▶ Instructions for the task
A single figure is required: the number of lines in the data below that hold the word "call".

▶ Collected material
BEGIN
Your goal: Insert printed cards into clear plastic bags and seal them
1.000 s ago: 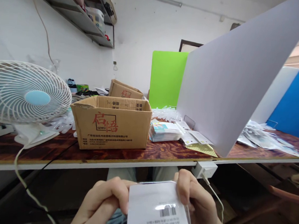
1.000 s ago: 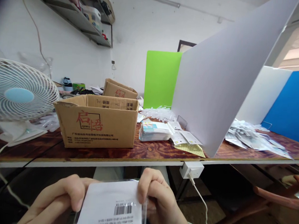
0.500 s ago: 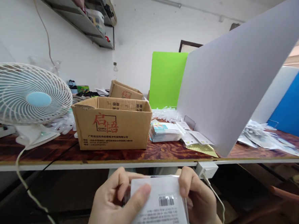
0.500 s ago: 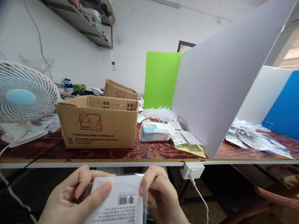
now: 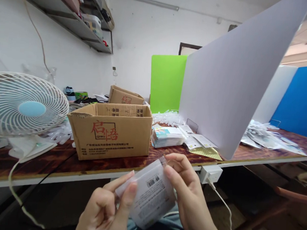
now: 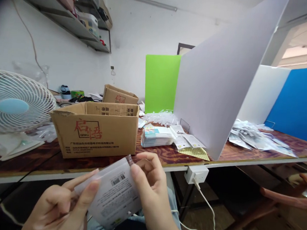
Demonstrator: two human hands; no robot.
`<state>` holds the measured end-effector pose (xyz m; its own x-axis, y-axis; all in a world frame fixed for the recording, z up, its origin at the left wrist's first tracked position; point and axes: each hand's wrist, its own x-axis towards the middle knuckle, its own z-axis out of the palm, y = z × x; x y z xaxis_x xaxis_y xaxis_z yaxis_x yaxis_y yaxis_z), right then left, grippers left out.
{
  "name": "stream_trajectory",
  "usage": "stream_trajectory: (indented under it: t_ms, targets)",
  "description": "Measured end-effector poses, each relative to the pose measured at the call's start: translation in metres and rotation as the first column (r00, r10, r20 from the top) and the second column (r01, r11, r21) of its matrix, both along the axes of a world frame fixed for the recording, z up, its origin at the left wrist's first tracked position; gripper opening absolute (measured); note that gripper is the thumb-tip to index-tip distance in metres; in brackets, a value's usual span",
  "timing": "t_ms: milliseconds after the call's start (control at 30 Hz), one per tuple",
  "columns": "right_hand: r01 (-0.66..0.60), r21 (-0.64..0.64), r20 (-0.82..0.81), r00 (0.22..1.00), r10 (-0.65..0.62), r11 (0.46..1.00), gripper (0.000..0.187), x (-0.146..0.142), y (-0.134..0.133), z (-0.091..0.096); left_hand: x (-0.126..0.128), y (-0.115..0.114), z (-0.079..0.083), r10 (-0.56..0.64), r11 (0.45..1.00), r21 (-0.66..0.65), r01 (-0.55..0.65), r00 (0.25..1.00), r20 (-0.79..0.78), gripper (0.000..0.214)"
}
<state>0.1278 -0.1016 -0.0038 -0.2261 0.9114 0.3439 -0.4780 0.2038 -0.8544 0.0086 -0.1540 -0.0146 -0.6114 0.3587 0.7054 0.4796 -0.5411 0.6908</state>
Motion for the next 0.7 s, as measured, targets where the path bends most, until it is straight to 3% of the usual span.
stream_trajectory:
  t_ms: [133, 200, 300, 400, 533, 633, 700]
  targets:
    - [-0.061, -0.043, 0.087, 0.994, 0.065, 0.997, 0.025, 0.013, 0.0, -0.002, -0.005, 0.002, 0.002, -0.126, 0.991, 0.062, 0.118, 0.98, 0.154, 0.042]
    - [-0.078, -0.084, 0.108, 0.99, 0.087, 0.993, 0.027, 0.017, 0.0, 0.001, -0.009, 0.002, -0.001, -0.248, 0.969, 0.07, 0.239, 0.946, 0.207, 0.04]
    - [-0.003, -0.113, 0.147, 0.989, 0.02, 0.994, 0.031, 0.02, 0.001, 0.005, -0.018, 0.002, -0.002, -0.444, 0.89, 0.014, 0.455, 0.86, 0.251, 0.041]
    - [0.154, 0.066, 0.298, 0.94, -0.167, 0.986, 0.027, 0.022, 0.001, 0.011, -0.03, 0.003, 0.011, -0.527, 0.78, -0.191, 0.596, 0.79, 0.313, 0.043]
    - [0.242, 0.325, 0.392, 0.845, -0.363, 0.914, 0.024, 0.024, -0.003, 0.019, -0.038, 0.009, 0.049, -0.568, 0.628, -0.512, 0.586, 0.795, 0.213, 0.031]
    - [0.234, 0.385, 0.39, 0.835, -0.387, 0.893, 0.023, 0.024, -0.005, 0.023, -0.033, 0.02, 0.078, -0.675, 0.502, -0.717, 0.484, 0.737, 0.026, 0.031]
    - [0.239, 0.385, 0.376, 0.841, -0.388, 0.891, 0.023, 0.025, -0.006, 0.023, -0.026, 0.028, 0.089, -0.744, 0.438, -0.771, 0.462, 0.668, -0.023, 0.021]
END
▶ Answer space
2